Sull’accettazione: “Allora io sento che [il psicologo] mi sta dicendo che il problema scomparirà il giorno in cui io non lo sentirò più, e io non lo sentirò più quando avrò accettato. E penso che questa cosa è ingiusta in sommo grado giacché io non mi arrendo mica, e non accetto... Arrendersi e accettare significa morire per me”. Questo mi sembra particolarmente grave. Quanto prima si accetta la situazione, prima si può cambiare punto di vista, smettendo di centrarsi nella propria sofferenza per dare spazio alla prospettiva del figlio. Questo cambio di punto di vista permette di accettare il bisogno di aiuto, ascoltare le altre persone coinvolte nel processo educativo per il miglior sviluppo possibile del bambino e alzarsi le maniche per mettersi al lavoro. Il personaggio sembra a momenti troppo centrato sul proprio dolore per riuscire a capire i bisogni specifici del suo bambino.

Sugli specialisti, la madre ha delle visioni contraddittorie. Per esempio, scrive al notissimo neurologo e psichiatra britannico Oliver Sacks chiedendo aiuto. La risposta è prevedibile: arriva un messaggio automatico scusandosi per non poter assistere alla donna. Ma poi, sui medici di base, dice: “Intimità. Ecco il luogo dove la diagnosi non si spingerà mai, invisibile al medico che sa dire solo «condotte autistiche»”, considerando che la loro visione sia limitata soltanto alla parte fisiologica. Il problema è che c’è una interazione profonda tra la salute e il comportamento, e quello può avere un impatto nell’intimità dei rapporti con le persone che sono vicine al soggetto autistico. Poi, quasi alla fine, la madre prova una rabbia profonda (la “rabbia primitiva”) diretta verso i gestori dell’addestramento parentale (il parent-training), da cui copio alcuni frammenti, tutti appartenenti alle pagine 100 e 101: “Quello che provo è un senso di superiorità … ci sapete fare con i nostri figli e pure con noi. Ma … non sapete veramente neppure un frammento della mia frustrazione quando Arturo non fa, neppure un frammento della mia gioia quando Arturo fa… io so, e voi no… pagateci per farvi spiegare … Voi vi sedete qui e prendete appunti: non «scrivete» anni di appunti che avete «evinto» dalle nostre vite. Proprio prendete appunti su quello che noi diciamo”. Mi sembra che da una parte la madre voglia aiuto ma allo stesso tempo lo rifiuti, che pensi che il fatto che il suo bambino sia unico (come ogni autistico lo è) significhi che non sia possibile avere un dialogo con gli specialisti, come se loro non sapessero di questa unicità.
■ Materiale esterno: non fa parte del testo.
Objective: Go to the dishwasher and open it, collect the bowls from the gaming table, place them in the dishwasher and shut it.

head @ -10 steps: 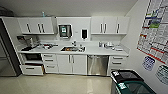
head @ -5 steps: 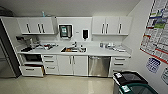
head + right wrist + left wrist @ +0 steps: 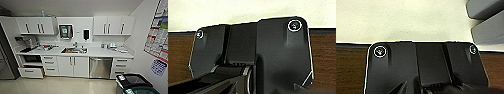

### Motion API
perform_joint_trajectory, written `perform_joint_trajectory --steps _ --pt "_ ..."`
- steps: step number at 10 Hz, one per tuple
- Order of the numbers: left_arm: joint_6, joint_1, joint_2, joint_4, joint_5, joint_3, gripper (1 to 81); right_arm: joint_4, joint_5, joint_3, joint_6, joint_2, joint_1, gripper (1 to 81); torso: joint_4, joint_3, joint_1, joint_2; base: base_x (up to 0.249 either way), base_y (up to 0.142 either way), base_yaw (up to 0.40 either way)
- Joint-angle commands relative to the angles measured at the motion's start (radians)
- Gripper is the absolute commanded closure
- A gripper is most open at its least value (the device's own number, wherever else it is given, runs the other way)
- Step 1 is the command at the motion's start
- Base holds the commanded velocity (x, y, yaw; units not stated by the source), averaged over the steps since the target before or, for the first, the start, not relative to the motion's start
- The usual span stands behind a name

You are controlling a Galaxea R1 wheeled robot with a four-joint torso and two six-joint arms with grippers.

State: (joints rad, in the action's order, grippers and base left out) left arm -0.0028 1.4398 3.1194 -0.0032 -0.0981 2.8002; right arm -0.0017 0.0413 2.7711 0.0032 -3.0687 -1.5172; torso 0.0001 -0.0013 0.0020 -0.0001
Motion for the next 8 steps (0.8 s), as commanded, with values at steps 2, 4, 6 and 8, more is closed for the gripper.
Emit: perform_joint_trajectory --steps 2,4,6,8 --pt "0.003 -0.058 0.007 -0.001 0.046 -0.002 1.0 0.006 -0.052 -0.001 -0.003 -0.003 0.050 1.0 0.000 0.000 0.000 0.000 0.129 0.000 0.000" --pt "0.003 -0.058 0.007 -0.001 0.046 -0.002 1.0 0.006 -0.052 -0.001 -0.003 -0.003 0.050 1.0 0.000 0.000 -0.001 0.000 0.131 0.000 0.000" --pt "0.003 -0.057 0.007 -0.003 0.046 -0.002 1.0 0.006 -0.052 -0.001 -0.003 -0.003 0.050 1.0 0.000 0.000 -0.001 0.000 0.131 0.000 0.000" --pt "0.003 -0.057 0.007 -0.003 0.046 -0.002 1.0 0.006 -0.052 -0.001 -0.003 -0.003 0.048 1.0 0.000 0.000 -0.001 0.000 0.131 0.000 0.000"
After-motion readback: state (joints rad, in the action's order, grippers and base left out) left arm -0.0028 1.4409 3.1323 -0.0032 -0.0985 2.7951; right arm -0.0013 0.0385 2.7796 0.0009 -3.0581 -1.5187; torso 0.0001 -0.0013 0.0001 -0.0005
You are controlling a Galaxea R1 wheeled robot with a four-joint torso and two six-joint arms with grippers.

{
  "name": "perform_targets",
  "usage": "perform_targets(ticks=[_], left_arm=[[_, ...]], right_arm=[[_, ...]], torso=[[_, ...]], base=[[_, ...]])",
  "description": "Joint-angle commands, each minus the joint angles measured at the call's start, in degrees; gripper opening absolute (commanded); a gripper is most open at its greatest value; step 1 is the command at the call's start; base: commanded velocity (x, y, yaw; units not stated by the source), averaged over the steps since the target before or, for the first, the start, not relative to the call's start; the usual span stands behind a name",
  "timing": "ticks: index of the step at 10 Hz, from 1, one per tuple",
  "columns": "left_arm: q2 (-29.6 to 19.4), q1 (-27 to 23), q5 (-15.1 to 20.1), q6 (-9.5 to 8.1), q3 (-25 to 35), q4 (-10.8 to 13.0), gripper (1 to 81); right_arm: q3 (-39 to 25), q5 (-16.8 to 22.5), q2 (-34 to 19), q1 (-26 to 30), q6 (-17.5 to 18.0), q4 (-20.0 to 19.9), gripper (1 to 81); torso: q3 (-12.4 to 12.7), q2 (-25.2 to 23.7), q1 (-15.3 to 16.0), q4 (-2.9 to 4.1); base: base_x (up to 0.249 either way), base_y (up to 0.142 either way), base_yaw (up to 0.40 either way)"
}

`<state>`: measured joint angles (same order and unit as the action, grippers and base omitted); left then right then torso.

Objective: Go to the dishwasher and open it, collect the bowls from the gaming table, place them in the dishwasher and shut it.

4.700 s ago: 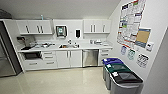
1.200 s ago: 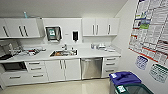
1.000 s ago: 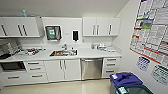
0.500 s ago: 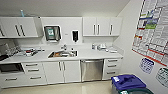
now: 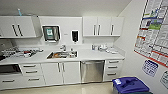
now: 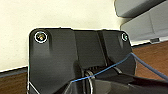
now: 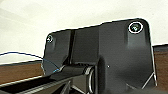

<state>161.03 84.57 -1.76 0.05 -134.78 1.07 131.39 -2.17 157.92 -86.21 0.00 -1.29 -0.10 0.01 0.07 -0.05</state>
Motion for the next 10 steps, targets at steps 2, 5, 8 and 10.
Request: perform_targets(ticks=[2, 5, 8, 10], left_arm=[[-0.79, -3.22, 2.81, 0.3, 0.57, 0.51, 81.1], [-0.79, -3.22, 2.81, 0.3, 0.57, 0.51, 81.1], [-0.61, -3.22, 2.81, 0.3, 0.57, 0.51, 81.1], [-0.61, -3.22, 2.81, 0.3, 0.57, 0.51, 81.1]], right_arm=[[-0.71, 2.79, -0.82, 3.19, -0.18, -0.47, 81.1], [-0.54, 2.79, -0.74, 3.1, -0.18, -0.47, 81.1], [-0.53, 2.79, -0.82, 3.19, -0.09, -0.47, 81.1], [-0.44, 2.79, -0.82, 3.28, -0.18, -0.47, 81.1]], torso=[[0.02, -0.01, 0.0, 0.0], [0.02, -0.01, 0.0, 0.0], [0.02, -0.01, 0.0, 0.0], [0.02, -0.01, 0.0, 0.0]], base=[[0.125, 0.0, 0.0], [0.125, 0.0, 0.0], [0.125, 0.0, 0.0], [0.125, 0.0, 0.0]])
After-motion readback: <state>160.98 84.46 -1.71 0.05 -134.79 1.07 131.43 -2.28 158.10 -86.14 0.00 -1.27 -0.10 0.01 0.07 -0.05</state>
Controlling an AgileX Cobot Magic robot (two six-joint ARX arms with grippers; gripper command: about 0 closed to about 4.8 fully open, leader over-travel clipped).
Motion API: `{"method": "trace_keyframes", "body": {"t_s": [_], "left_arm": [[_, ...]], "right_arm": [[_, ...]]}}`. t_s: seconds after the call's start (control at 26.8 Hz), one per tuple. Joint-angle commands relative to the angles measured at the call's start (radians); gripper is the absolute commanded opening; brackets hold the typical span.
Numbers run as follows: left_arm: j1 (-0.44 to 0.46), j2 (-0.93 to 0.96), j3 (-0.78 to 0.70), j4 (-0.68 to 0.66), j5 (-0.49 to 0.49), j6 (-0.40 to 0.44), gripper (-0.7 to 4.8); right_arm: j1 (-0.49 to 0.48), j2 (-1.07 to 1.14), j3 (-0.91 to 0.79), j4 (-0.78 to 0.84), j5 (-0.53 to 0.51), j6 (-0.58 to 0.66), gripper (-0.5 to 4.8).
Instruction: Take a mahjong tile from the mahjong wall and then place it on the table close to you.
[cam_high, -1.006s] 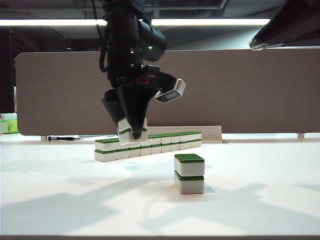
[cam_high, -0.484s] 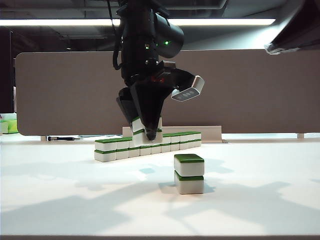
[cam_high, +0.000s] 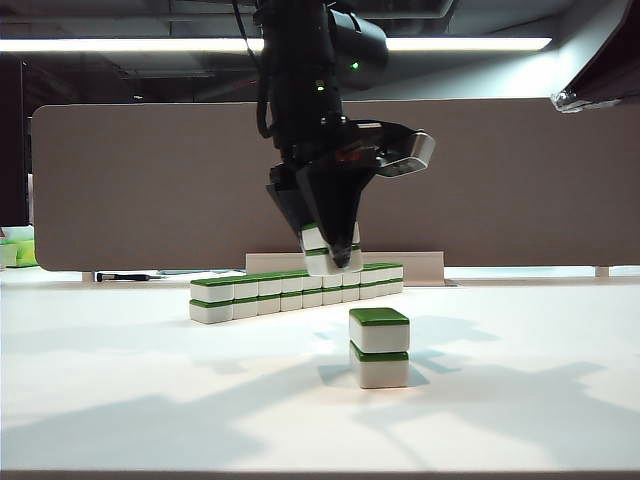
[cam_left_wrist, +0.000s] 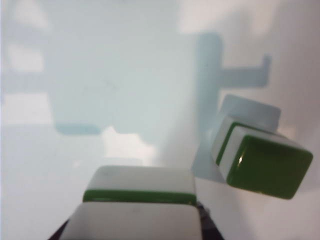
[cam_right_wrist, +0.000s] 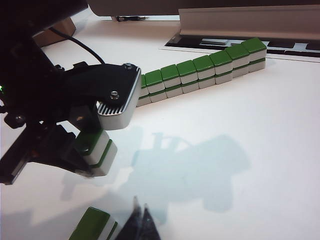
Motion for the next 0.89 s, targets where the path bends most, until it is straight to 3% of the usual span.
{"method": "trace_keyframes", "body": {"t_s": [0.04,0.45,0.67,0.89], "left_arm": [[-0.006,-0.006,0.008,0.026,0.003,0.001,1.24],[-0.071,-0.006,0.008,0.082,0.002,0.005,1.24],[-0.150,-0.005,0.003,0.106,0.003,0.005,1.23],[-0.189,0.034,-0.001,0.117,0.004,0.013,1.23]], "right_arm": [[0.002,-0.002,0.006,0.009,-0.002,-0.003,-0.01],[-0.014,-0.002,0.006,0.009,0.002,-0.003,-0.01],[-0.163,-0.031,0.006,0.010,0.026,-0.003,-0.01],[-0.174,-0.031,0.006,0.002,0.043,-0.003,-0.01]]}}
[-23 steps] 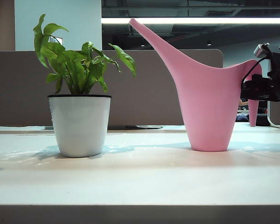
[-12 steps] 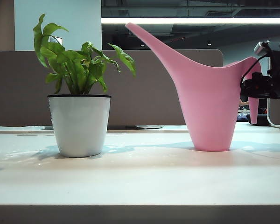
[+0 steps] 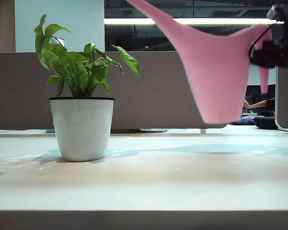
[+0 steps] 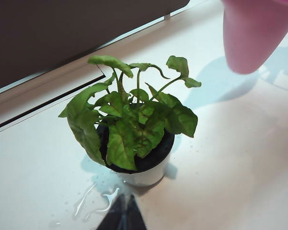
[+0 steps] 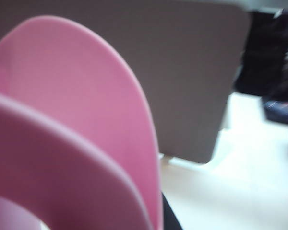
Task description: Pick up the watering can from the table, water the potted plant, and put the can back.
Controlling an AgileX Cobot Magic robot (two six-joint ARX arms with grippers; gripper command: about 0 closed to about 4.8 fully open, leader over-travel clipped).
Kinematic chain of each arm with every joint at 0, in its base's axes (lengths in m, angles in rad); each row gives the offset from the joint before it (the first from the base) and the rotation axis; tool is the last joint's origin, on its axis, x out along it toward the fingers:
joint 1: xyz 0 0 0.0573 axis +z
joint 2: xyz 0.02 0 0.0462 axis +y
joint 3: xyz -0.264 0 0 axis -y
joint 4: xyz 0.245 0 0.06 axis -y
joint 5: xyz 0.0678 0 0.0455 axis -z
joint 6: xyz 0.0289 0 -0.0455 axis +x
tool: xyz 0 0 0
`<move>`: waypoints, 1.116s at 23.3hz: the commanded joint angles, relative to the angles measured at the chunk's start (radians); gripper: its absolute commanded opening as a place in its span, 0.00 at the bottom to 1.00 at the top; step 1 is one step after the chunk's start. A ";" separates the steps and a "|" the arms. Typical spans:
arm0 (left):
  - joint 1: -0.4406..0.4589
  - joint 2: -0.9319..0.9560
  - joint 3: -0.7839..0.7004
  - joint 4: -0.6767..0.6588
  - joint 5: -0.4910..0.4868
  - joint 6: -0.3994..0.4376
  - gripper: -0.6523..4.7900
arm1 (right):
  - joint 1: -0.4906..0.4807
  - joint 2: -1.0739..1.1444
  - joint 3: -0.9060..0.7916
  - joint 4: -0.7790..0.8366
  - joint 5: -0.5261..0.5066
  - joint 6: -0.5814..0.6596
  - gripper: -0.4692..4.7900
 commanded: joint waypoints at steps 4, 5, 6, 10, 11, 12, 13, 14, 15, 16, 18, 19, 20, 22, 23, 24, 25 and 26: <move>-0.001 -0.002 0.005 0.006 0.008 0.000 0.11 | 0.029 -0.118 0.047 -0.053 0.087 -0.183 0.27; -0.001 -0.002 0.005 0.006 0.008 -0.003 0.11 | 0.035 -0.130 0.057 -0.077 0.089 -0.201 0.27; -0.001 -0.002 0.005 0.006 0.008 -0.003 0.11 | 0.038 -0.138 0.062 -0.091 0.089 -0.202 0.27; -0.001 -0.002 0.005 0.005 0.008 -0.004 0.11 | 0.072 -0.158 0.071 -0.105 0.111 -0.282 0.27; -0.001 -0.002 0.005 0.003 0.008 -0.005 0.11 | 0.082 -0.161 0.073 -0.109 0.113 -0.301 0.27; -0.001 -0.002 0.005 0.002 0.008 -0.007 0.11 | 0.092 -0.167 0.078 -0.127 0.113 -0.323 0.27; -0.001 -0.002 0.005 0.002 0.008 -0.007 0.11 | 0.099 -0.172 0.082 -0.145 0.115 -0.344 0.27; -0.001 -0.002 0.005 0.001 0.008 -0.007 0.11 | 0.108 -0.177 0.086 -0.160 0.120 -0.370 0.27; -0.001 -0.002 0.005 0.002 0.008 -0.007 0.11 | 0.122 -0.184 0.090 -0.174 0.131 -0.402 0.27; -0.001 -0.002 0.005 0.002 0.008 -0.007 0.11 | 0.133 -0.188 0.093 -0.181 0.138 -0.424 0.27; -0.001 -0.002 0.005 0.001 0.008 -0.006 0.11 | 0.158 -0.203 0.099 -0.185 0.158 -0.485 0.27; -0.001 -0.002 0.005 0.001 0.008 -0.006 0.11 | 0.163 -0.209 0.099 -0.188 0.157 -0.501 0.27; -0.001 -0.003 0.005 0.000 0.008 -0.007 0.11 | 0.174 -0.215 0.107 -0.198 0.162 -0.531 0.27; -0.001 -0.005 0.005 -0.002 0.008 -0.007 0.11 | 0.185 -0.220 0.110 -0.199 0.182 -0.562 0.27; -0.001 -0.005 0.005 -0.003 0.008 -0.006 0.11 | 0.191 -0.223 0.113 -0.198 0.196 -0.581 0.27; -0.001 -0.005 0.005 -0.004 0.008 -0.007 0.11 | 0.194 -0.225 0.115 -0.199 0.202 -0.596 0.27; -0.001 -0.005 0.005 -0.005 0.008 -0.006 0.11 | 0.194 -0.227 0.117 -0.198 0.202 -0.605 0.27; -0.001 -0.005 0.005 -0.006 0.008 -0.006 0.11 | 0.194 -0.229 0.120 -0.199 0.203 -0.609 0.27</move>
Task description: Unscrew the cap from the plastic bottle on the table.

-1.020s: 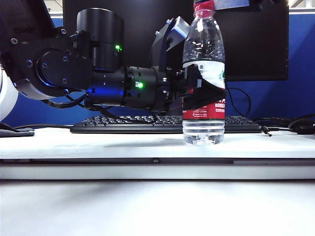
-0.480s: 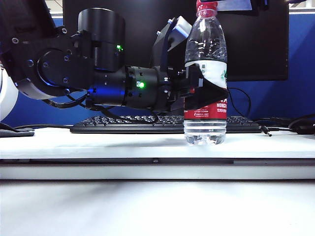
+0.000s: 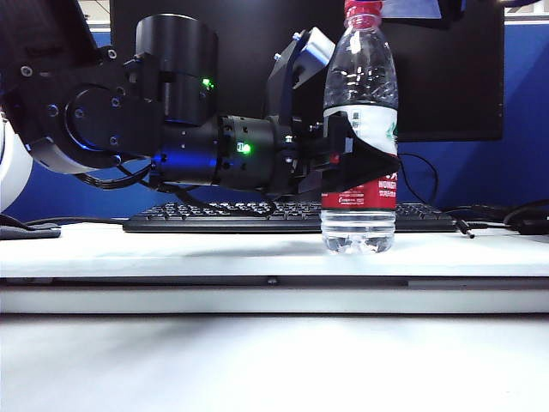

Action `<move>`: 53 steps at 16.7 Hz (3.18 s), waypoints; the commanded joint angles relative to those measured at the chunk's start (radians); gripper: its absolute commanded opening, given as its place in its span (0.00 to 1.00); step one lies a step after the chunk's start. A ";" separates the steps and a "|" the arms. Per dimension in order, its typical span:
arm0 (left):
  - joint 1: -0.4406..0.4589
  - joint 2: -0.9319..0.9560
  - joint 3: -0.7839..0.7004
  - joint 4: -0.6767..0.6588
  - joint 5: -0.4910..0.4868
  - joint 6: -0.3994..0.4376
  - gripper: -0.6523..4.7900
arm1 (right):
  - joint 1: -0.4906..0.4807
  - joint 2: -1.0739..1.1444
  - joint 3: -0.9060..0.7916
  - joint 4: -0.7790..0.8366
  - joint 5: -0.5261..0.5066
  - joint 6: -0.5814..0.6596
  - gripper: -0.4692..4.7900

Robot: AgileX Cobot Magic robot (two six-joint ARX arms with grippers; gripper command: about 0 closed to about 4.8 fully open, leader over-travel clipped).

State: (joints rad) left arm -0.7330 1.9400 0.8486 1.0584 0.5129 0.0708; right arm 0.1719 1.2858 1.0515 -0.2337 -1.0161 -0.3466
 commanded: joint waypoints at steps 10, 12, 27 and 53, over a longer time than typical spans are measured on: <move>0.002 0.000 -0.004 -0.016 0.029 -0.003 0.62 | -0.033 0.096 0.000 -0.138 -0.021 0.002 0.30; 0.002 0.000 -0.004 -0.016 0.029 -0.003 0.62 | -0.034 0.088 0.000 -0.138 -0.021 0.002 0.56; 0.002 0.000 -0.002 -0.017 0.023 -0.003 0.62 | 0.274 -0.492 -0.039 -0.072 0.992 0.428 0.74; 0.002 0.000 -0.003 -0.018 0.026 0.000 0.62 | 0.787 -0.107 -0.227 0.515 1.776 0.505 0.46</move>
State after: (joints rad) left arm -0.7296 1.9392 0.8486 1.0588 0.5346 0.0635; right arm 0.9550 1.1786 0.8169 0.2710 0.7841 0.1513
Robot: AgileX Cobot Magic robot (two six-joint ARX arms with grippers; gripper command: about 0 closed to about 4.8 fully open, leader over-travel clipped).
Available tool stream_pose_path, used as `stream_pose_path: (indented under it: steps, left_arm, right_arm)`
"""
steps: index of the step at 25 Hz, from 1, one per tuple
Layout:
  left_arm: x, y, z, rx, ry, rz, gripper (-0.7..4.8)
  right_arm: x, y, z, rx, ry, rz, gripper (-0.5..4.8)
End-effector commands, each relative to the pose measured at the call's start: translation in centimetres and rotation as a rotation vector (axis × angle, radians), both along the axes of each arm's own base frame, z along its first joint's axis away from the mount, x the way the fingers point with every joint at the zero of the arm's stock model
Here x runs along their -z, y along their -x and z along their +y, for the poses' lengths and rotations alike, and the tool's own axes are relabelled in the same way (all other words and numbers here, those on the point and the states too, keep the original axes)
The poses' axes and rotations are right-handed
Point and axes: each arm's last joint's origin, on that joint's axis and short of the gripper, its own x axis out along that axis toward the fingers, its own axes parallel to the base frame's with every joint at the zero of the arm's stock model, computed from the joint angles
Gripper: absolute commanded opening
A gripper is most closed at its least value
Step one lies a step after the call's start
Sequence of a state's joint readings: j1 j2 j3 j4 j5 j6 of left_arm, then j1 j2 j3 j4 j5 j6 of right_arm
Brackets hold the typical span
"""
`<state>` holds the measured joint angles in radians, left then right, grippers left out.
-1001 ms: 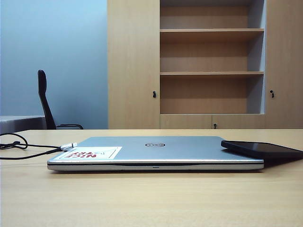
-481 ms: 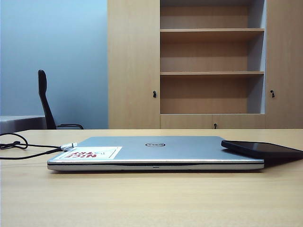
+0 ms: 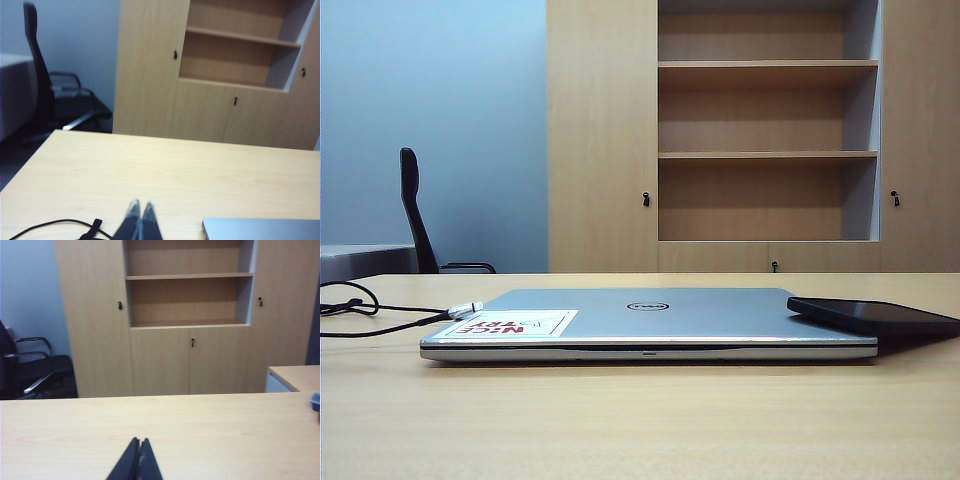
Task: Pick up the charging cable and the phone, plug the charging cable into the charging port on the phone, and finally place them back on the table.
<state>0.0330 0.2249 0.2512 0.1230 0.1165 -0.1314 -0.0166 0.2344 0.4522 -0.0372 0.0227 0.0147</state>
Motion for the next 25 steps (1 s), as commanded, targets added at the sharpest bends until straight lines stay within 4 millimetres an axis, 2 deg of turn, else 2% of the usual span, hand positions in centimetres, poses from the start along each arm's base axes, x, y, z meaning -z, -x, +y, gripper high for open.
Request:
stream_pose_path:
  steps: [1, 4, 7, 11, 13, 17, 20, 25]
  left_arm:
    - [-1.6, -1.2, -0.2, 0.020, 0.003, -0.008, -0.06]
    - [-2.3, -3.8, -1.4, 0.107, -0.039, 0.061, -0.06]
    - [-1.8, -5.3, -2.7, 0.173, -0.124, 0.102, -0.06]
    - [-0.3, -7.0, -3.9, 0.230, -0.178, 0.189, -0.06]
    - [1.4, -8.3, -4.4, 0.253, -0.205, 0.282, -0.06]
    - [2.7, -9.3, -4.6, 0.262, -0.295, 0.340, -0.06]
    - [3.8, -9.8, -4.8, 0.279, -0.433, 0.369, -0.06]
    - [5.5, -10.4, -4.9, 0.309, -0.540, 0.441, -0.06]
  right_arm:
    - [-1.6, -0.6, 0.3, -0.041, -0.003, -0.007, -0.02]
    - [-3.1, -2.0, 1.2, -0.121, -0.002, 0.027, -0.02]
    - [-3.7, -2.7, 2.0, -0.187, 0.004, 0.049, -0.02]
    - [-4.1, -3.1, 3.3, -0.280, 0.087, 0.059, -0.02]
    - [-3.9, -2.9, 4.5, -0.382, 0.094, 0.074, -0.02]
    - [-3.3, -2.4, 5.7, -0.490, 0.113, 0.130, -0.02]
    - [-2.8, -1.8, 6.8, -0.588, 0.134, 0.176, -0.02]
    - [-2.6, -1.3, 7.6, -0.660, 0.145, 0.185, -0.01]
Nella mia esperienza (che è locale e limitata) gran parte delle persone che lavorano nei gruppi di parent-training e tanti medici che si interessano all’autismo hanno dei rapporti molto vicini con persone autistiche (figli o parenti) o sono loro stessi autistici, per cui non hanno proprio una voce lontana e che vuole imporre una dottrina astratta, ma sono delle persone che hanno un autentico interesse nel benessere dei bambini / ragazzi / adulti autistici.

Insomma: ho avuto molta difficoltà nel seguire i ragionamenti di questo personaggio, data la sua sostenuta volontá di non accettare la situazione del figlio.

Credo comunque che sia un ottimo ritratto per capire cosa pensa una donna quando riceve la diagnosi del proprio figlio, quando capisce che ci sarà un limite in certe aree della vita che non potrà essere superato. Credo che questo libro sia un'opportunità per avvicinarsi ai modi diversi di capire la realtà (il modo neurotipico e quello atipico), e per capire che ognuno di loro ha dei limiti e dei pregi. Può servire anche per capire la difficoltà dell’accettazione della diagnosi quando l’accento è messo soltanto e unicamente nelle disabilità e non nella potenzialità delle persone.